-- Goal of the exercise --
Report all lines from the entries below in which "right" appears.

Records from a data source
((

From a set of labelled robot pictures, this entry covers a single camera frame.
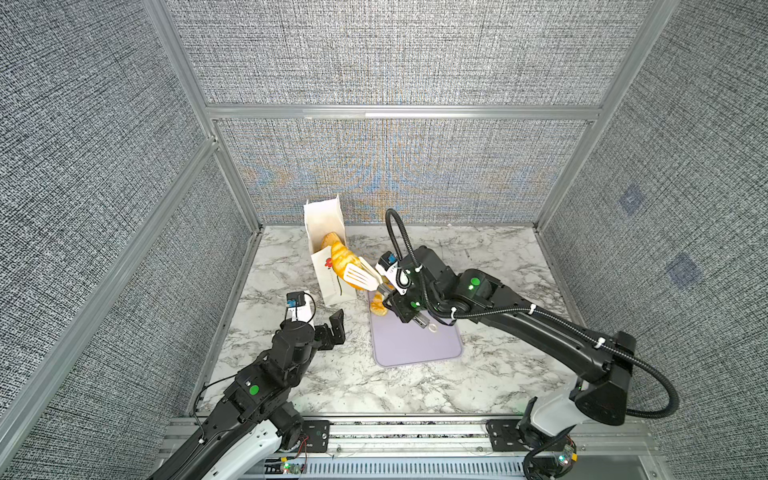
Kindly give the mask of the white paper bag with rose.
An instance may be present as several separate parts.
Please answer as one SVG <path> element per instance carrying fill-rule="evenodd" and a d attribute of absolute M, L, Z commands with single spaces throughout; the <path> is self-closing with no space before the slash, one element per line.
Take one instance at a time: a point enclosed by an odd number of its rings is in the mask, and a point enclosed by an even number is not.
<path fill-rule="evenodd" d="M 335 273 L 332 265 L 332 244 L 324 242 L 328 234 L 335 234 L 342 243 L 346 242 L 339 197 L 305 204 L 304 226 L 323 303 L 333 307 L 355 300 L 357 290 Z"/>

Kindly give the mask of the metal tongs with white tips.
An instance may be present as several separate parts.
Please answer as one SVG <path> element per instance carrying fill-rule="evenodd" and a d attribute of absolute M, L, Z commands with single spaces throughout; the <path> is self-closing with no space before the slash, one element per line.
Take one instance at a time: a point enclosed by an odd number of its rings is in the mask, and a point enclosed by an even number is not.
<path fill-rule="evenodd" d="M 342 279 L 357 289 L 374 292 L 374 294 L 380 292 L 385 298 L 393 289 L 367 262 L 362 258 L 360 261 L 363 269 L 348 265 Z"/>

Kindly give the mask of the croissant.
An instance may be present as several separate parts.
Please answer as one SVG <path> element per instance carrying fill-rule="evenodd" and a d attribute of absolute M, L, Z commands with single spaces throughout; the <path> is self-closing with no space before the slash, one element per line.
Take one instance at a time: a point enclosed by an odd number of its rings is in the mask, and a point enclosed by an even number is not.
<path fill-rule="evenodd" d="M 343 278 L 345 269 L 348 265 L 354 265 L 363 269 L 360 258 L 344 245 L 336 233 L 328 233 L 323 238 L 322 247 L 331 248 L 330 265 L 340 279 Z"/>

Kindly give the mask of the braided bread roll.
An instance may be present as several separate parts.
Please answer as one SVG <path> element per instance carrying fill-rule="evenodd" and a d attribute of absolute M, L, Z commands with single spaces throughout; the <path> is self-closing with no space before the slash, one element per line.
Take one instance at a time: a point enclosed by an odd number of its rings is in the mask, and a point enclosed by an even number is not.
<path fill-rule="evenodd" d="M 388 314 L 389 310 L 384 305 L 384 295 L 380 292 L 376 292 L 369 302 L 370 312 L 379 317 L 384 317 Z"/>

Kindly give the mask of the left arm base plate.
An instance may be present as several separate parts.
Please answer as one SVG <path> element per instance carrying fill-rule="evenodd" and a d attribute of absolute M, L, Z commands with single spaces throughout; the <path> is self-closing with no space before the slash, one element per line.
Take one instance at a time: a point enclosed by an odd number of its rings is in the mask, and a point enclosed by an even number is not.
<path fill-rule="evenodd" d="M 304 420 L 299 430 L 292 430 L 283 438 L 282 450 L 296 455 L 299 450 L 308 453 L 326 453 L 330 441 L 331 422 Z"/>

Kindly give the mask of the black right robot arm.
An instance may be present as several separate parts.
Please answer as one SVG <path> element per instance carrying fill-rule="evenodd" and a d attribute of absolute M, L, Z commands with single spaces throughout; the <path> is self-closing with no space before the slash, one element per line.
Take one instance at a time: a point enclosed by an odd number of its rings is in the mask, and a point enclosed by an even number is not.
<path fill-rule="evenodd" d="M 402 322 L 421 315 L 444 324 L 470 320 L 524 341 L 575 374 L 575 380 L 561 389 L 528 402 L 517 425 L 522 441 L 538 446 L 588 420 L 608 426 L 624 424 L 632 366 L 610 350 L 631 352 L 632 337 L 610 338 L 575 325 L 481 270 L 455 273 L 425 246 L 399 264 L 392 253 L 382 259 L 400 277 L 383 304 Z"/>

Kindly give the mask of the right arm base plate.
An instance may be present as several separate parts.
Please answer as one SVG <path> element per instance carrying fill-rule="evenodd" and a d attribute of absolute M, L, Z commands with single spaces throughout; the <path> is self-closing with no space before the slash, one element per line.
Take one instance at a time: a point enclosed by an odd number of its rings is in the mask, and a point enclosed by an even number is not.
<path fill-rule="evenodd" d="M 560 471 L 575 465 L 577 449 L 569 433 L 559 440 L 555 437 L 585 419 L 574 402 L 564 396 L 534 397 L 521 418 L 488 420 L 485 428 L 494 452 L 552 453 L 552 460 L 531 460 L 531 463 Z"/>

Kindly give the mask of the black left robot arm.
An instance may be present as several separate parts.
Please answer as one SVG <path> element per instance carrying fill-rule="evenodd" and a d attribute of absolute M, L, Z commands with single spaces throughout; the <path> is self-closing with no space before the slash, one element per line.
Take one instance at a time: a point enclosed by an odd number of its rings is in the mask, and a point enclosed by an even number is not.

))

-- Result for this exercise --
Kindly give the mask of the black right robot arm.
Kindly give the mask of the right arm base plate.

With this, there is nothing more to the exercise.